Parthenogenesis

Parthenogenesis is the new(ish) opera by James MacMillan written in collaboration with Rowan Williams – yes, that Rowan Williams – which should give you an idea about everything you need know about it. Based upon a alleged case of in Hanover during the war, the opera explores the possibility of a less-than-immaculate conception where war is the catalyst for the pregnancy.

No one said this was going to be easy.

Unfortunately the direction makes it even more difficult – whilst musically and thematically it’s strong (although both Sj and myself felt that it could do with being twenty minutes longer to give it time to breath) the direction never quite reinforces the themes that the opera presents leaving the audience in a state of confusion if they haven’t read the synopsis in the programme.

Now this isn’t an argument that all opera should be simple – far from it – but when you’ve got something as complex as this then you do need to make some concessions and spell things out a bit more. We never actually see (or hear) the bomb that is the catalyst for the pregnancy, nor are the themes of the doppelganger ever explored beyond a mere hinting leaving you scratching your head as to what it all means.
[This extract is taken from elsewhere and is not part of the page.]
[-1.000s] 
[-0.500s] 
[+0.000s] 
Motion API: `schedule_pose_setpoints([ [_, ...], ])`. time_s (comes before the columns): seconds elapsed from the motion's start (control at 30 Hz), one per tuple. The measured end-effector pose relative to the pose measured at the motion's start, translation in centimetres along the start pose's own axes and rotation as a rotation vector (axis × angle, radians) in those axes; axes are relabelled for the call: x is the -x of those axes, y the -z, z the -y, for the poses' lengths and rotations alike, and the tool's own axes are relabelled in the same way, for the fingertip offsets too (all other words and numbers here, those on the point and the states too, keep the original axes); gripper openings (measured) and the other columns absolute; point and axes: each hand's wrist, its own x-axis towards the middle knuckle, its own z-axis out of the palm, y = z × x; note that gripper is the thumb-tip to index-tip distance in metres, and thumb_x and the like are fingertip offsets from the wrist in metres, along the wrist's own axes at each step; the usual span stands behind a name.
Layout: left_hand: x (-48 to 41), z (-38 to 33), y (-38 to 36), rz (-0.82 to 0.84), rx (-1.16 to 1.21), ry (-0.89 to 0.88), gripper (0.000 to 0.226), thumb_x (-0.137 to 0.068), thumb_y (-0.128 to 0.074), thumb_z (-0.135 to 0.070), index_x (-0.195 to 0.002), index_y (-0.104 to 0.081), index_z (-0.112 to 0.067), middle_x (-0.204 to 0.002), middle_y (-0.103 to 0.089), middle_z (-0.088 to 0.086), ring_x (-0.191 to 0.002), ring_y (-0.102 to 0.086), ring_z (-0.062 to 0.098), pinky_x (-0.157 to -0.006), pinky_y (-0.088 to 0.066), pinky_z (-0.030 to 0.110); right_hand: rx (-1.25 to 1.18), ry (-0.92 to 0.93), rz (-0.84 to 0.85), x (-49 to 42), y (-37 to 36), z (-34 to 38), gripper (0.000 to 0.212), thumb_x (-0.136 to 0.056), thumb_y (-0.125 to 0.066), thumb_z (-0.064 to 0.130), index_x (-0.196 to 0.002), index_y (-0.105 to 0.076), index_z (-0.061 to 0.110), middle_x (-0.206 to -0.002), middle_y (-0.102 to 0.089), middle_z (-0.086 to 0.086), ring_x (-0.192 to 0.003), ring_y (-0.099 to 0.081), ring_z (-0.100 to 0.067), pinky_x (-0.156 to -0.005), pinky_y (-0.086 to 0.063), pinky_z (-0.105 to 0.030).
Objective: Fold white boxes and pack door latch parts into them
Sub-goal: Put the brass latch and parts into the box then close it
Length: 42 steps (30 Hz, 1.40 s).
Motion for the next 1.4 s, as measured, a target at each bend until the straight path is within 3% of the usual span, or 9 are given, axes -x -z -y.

Don’t get me wrong, there are flashes of utter brilliance. The framing device of the women dying in hospital recounting the story is superb and filled with horror, the split screen technique (the stage is divided into three, with the left and right sides representing the facing sides of a single room allowing the performers to sing at each other whilst always singing to the audience) is great, although leads to some awkward moments when the cast move from one part to another and like I commented initially the music is brilliant – a creeping sense of dread permeates the whole piece.

This is only the second attempt to actually perform the piece so maybe it’s still trying to find a way to present itself (I could envision a brilliant animated version full of scratchy, painful drawings working) so I am interested in seeing how else it could be presented in a way that matches the quality of the music.